Similar route because the article:
- Bohnet et al., Attributed Query Answering, 2022 (arXiv:2212.08037). Structured output with citations because the belief mechanism; the closest printed concept behind the
AnswerWithEvidenceschema. - Anthropic, Contextual Retrieval (Sept 2024 engineering put up). Manufacturing-grade “minimal however ship-ready” pipeline; lands on hybrid retrieval + reranking. Article 9 picks up the place this one stops.
- Asai et al., Self-RAG: Studying to Retrieve, Generate, and Critique by means of Self-Reflection, ICLR 2024 (arXiv:2310.11511). Similar trust-via-structure route. Self-reflection tokens flag when retrieval helped and when a declare is grounded.
- Lewis et al., Retrieval-Augmented Era for Information-Intensive NLP Duties, NeurIPS 2020 (arXiv:2005.11401). The paper that named RAG.
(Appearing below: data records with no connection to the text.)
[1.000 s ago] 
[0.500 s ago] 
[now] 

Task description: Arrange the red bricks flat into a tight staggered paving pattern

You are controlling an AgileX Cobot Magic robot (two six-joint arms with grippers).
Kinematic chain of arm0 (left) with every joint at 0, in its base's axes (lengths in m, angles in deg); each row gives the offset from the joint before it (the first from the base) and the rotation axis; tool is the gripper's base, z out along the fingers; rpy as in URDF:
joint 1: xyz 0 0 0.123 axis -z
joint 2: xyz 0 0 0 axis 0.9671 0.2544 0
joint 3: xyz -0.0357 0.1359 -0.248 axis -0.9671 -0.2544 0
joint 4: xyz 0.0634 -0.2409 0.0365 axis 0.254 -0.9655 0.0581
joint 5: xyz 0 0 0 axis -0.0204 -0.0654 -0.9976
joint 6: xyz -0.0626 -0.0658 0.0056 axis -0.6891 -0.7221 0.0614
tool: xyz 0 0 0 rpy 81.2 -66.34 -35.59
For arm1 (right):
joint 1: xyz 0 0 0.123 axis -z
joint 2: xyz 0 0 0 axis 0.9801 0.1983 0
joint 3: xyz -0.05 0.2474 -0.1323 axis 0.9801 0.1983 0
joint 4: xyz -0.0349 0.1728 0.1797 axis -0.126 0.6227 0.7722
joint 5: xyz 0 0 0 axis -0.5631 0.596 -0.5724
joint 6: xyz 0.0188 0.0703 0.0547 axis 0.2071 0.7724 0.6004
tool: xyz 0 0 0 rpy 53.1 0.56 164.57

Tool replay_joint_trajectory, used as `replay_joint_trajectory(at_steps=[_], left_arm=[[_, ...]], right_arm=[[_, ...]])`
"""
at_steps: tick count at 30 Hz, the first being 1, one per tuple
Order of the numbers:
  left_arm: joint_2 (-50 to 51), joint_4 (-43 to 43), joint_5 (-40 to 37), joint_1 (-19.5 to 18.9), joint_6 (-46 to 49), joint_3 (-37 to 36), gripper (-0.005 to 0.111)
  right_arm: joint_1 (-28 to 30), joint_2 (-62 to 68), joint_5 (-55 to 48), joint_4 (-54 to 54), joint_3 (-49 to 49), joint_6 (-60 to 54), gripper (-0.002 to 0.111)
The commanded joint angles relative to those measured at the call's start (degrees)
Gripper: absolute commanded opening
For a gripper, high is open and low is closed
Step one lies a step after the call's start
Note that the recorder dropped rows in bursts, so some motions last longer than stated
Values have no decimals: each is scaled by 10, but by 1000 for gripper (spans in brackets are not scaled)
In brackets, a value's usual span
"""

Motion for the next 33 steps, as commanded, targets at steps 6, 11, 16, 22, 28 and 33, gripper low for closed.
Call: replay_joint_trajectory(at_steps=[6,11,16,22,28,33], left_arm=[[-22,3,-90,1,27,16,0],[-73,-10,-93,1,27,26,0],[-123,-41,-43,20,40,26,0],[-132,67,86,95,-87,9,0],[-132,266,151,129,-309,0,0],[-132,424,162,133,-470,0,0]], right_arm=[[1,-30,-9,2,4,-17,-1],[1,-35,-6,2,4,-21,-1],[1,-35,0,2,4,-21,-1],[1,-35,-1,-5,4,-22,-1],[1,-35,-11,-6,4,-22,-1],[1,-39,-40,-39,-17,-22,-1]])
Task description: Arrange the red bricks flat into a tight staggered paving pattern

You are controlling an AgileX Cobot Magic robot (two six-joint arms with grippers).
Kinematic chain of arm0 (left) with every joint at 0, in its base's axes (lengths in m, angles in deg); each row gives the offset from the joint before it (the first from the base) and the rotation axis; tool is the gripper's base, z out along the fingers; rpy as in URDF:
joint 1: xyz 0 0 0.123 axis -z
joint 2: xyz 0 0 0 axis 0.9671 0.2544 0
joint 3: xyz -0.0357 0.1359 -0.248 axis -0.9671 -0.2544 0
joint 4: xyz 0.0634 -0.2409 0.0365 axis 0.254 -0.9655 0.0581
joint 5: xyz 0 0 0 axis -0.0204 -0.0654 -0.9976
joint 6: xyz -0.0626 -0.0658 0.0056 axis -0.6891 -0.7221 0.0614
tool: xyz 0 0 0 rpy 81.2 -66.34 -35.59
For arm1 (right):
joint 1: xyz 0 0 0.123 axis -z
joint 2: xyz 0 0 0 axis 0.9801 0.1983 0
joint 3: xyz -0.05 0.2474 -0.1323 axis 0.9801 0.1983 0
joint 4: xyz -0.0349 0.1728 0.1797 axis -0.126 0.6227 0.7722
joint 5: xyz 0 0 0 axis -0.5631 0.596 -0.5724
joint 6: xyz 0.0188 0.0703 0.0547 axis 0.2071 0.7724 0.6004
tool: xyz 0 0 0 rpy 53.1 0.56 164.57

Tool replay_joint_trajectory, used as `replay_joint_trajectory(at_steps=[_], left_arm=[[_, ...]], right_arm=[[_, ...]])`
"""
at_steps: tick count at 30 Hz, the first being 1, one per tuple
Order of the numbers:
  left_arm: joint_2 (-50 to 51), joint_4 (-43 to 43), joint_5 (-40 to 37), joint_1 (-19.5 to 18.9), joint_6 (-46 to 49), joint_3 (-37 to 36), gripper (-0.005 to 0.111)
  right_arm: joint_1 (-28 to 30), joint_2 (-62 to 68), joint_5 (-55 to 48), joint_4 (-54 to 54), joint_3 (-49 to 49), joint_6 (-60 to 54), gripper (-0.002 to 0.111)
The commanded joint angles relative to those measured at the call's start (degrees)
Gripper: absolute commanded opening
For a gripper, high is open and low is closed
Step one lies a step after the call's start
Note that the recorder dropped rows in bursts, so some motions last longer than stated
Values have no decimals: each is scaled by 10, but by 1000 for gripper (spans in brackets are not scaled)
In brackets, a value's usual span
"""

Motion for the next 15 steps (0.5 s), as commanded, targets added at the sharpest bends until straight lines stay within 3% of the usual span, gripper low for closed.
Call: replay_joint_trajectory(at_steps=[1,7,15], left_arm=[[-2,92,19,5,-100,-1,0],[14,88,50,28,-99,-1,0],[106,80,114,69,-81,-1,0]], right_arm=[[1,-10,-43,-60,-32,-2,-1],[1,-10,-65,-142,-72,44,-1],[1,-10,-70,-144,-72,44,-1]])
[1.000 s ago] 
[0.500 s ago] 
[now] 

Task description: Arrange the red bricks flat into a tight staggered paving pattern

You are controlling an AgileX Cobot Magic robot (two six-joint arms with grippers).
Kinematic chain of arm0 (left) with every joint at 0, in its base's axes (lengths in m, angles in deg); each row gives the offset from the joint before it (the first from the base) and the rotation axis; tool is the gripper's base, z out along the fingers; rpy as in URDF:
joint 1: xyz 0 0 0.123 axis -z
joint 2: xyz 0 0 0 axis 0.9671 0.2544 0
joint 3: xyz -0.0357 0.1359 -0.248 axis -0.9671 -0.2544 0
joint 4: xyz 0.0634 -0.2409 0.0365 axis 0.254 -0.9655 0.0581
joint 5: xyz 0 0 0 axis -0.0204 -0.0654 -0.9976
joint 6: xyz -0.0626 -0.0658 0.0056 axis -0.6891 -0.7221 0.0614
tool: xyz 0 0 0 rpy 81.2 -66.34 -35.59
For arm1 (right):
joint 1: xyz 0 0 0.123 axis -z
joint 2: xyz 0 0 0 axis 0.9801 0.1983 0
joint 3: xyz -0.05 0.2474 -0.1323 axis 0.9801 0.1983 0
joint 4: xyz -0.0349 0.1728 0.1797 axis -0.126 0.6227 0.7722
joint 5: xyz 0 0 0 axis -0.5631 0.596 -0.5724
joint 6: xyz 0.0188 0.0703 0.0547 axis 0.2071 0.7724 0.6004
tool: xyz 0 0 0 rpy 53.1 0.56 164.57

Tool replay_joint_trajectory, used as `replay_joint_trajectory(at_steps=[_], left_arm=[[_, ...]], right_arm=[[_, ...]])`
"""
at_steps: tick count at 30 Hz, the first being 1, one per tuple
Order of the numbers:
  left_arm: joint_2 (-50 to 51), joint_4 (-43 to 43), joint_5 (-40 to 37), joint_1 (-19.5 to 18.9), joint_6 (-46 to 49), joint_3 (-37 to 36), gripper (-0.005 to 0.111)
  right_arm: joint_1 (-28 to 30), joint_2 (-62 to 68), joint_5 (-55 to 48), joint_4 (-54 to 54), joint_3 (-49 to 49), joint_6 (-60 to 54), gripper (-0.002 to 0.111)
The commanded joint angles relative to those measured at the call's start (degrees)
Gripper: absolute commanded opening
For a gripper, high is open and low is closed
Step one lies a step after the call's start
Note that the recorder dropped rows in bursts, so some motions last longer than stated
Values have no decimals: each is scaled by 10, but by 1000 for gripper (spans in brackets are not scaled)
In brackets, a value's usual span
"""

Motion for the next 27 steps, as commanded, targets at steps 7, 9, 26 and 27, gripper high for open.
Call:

Totally different angle, completely different context:
- Karpukhin et al., Dense Passage Retrieval for Open-Area QA, EMNLP 2020 (arXiv:2004.04906). Dense retrieval because the manufacturing primitive; most “minimal RAG” tutorials descend from this. This text makes use of key phrase matching as a substitute (defended in Article 2).
- Yao et al., ReAct: Synergizing Reasoning and Appearing in Language Fashions, ICLR 2023 (arXiv:2210.03629). Founding paper of agentic RAG. The context is general-purpose tool-picking at runtime. Quantity 3 (Agentic Bricks) develops this line on prime of the 4 bricks outlined right here.
- Lee et al., Can Lengthy-Context Language Fashions Subsume Retrieval, RAG, SQL, and Extra?, 2024 (arXiv:2406.13121). The long-context-replaces-retrieval method. Empirical information on the place this works and the place it breaks; this text assumes long-context doesn’t substitute structured retrieval on enterprise PDFs.